Latin: Alive and Well in the Classroom


Published in the January 2010 issue of Boston Parents Paper


Among the classes that kids take in public and private schools today, Latin isn't the first to come to mind. Many people might say it's unnecessary, a "dead language" that no longer applies to "real life."

Yet, more than 60 percent of our English vocabulary has Latin roots. And, while you may not know the origin of the words you speak, many of today's Massachusetts students do. Latin is alive and well in schools across the state. Long a cornerstone of classical education at many private schools, this ancient language now has fans in a wide range of academic settings from municipal to Montessori, charter to parochial, in grades as early as elementary.

For the past five years, Boston lawyer Gregg Bailey has voluntarily taught Latin to Dorchester tweens and teens attending rigorous area schools where the language is required. He does it through Project D.E.E.P., the Dorchester Educational Enrichment Program that tutors and prepares Dorchester youth for entry exams required by schools like Boston Latin and Roxbury Latin. D.E.E.P.’s been so successful getting kids into these institutions that five years ago it launched Learning Latin to support them in their schoolwork.

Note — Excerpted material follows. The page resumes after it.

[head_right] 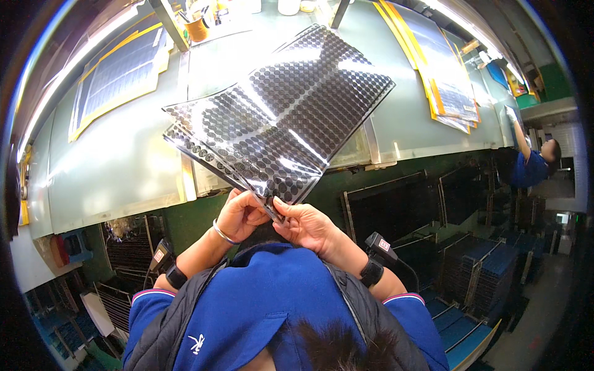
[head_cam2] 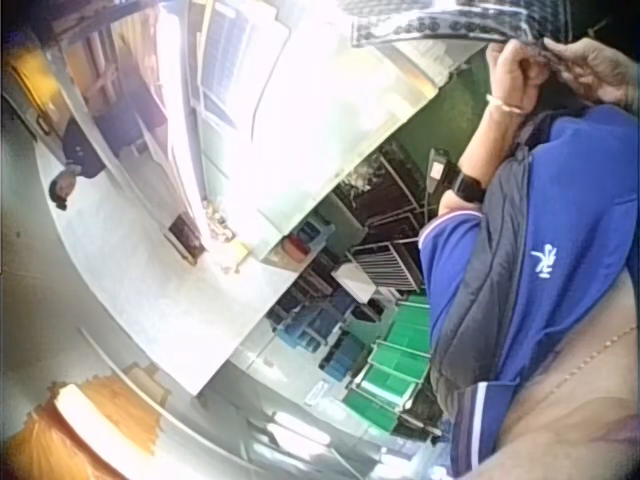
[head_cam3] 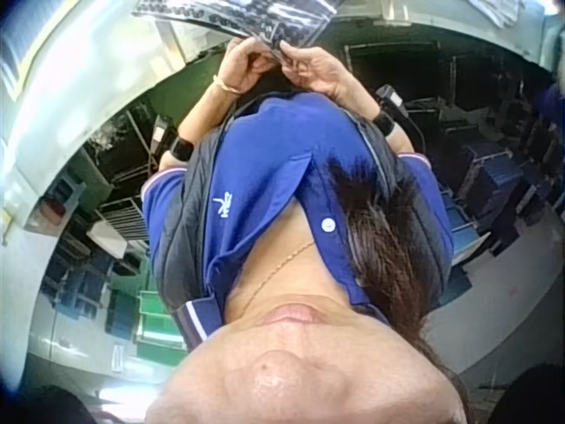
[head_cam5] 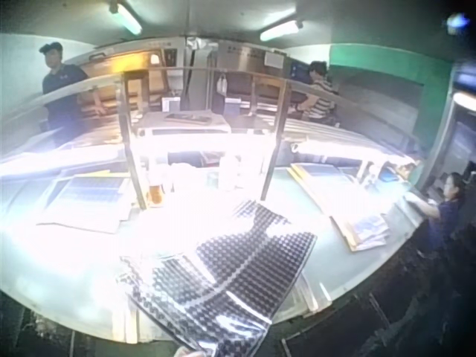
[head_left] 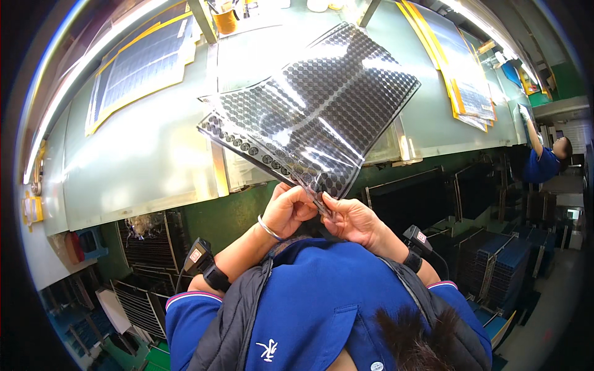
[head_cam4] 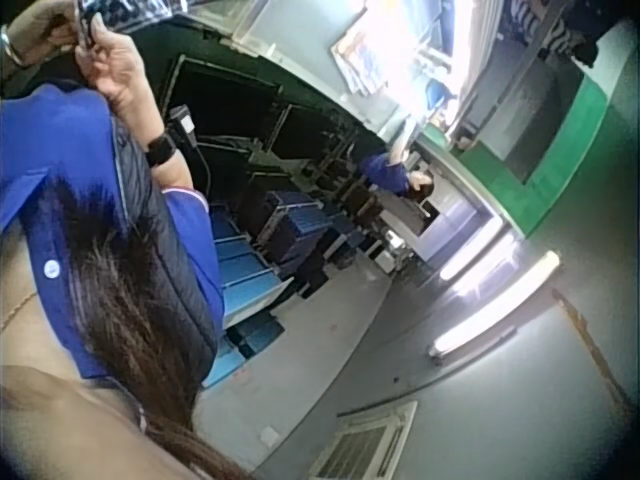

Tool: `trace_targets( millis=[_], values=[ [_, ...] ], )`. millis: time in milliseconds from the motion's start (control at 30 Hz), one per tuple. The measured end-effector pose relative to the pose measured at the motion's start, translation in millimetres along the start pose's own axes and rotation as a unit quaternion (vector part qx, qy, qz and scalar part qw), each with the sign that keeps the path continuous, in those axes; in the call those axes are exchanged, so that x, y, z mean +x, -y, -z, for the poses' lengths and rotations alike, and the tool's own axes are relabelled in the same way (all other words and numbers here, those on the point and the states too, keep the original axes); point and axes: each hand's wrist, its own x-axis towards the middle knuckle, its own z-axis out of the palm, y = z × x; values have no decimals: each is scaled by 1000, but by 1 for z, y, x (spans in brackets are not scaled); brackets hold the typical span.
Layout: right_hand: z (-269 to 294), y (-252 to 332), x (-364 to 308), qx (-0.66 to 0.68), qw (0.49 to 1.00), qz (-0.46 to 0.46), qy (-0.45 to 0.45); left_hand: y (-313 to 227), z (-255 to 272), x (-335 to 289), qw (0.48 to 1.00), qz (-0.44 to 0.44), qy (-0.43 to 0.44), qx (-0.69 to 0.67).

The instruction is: Moving metal racks and organizing various industrial sheets and folders in a fabrication facility.

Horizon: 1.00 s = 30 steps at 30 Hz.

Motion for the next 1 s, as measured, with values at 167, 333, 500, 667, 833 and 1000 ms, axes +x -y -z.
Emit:
trace_targets(
  millis=[167, 333, 500, 667, 833, 1000],
  values=[
    [1, 0, -5, -6, 997, 74, -27, -4, -15, -7, 994, -70, 2, 78],
    [-2, -1, -7, -37, 989, 141, 5, 1, 6, -10, 973, -99, 29, 207],
    [-6, 2, -6, -31, 986, 162, 9, 10, 1, -9, 963, -161, 25, 217],
    [-8, -1, -4, -80, 987, 136, -16, -11, -2, -16, 953, -53, 49, 294],
    [-2, 0, -3, -92, 979, 178, -27, -21, 12, -25, 975, 160, 84, -128],
    [-2, -8, -5, -204, 964, 148, -91, -4, 34, -19, 993, 62, 12, 104]
  ],
)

Bailey, who holds an undergraduate classics degree, stepped in to teach the program. Once a week he and a group of mostly 7th, 8th and 9th-graders study Latin vocabulary and tackle homework challenges. Enrollment doubled in the first three years and, according to D.E.E.P. assistant director Lauren Hughes, continues to climb.

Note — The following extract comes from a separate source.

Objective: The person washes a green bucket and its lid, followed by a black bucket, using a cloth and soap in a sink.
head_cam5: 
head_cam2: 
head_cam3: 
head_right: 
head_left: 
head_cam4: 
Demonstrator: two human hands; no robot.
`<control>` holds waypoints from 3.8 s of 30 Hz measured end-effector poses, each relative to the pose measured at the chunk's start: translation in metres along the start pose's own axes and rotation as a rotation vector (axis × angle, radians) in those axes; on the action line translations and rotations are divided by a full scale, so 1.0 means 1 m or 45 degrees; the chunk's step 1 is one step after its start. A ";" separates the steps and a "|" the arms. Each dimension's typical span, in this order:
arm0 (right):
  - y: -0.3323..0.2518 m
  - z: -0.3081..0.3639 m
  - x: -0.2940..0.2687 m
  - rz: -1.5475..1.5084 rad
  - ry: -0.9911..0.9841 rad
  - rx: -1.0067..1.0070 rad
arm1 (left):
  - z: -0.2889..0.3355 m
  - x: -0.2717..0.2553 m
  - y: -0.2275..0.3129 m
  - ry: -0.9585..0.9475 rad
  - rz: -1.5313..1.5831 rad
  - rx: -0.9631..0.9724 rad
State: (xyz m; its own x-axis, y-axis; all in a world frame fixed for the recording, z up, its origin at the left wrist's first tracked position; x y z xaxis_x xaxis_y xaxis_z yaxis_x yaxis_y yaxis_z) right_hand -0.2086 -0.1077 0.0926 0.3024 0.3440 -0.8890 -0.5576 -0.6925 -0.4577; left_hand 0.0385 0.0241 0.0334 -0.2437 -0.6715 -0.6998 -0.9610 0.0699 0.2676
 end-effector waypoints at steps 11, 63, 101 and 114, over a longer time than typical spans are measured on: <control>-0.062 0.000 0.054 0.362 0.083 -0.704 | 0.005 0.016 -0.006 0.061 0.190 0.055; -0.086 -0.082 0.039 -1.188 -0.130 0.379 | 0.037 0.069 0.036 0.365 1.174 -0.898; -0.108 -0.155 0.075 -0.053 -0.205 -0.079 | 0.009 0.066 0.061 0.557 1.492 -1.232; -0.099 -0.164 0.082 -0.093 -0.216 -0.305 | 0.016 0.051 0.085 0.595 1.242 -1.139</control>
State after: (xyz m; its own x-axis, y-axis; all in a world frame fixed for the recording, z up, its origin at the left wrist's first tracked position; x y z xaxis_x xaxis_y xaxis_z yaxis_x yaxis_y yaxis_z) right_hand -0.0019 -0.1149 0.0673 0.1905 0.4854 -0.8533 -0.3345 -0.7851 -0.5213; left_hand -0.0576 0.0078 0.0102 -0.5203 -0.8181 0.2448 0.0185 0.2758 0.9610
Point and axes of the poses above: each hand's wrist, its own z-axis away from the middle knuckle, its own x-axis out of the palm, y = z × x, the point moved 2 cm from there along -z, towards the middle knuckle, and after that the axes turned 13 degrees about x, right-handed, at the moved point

“Latin,” says Hughes, “is paramount to a comprehensive education. It can expand a child’s knowledge of English as well as help in learning any other Romance language.”

Growing In Popularity

Recent Latin enrollment statewide has held steady or grown, with Latin’s value as a building block of English a key reason why.

Alice Lanckton, a Newton South High School teacher who’s seen Latin enrollment double to about 100 since 2002, says, “Students appreciate the importance of Latin in increasing their vocabularies, both for the SATs and for life. Kids who take Latin enjoy understanding words.”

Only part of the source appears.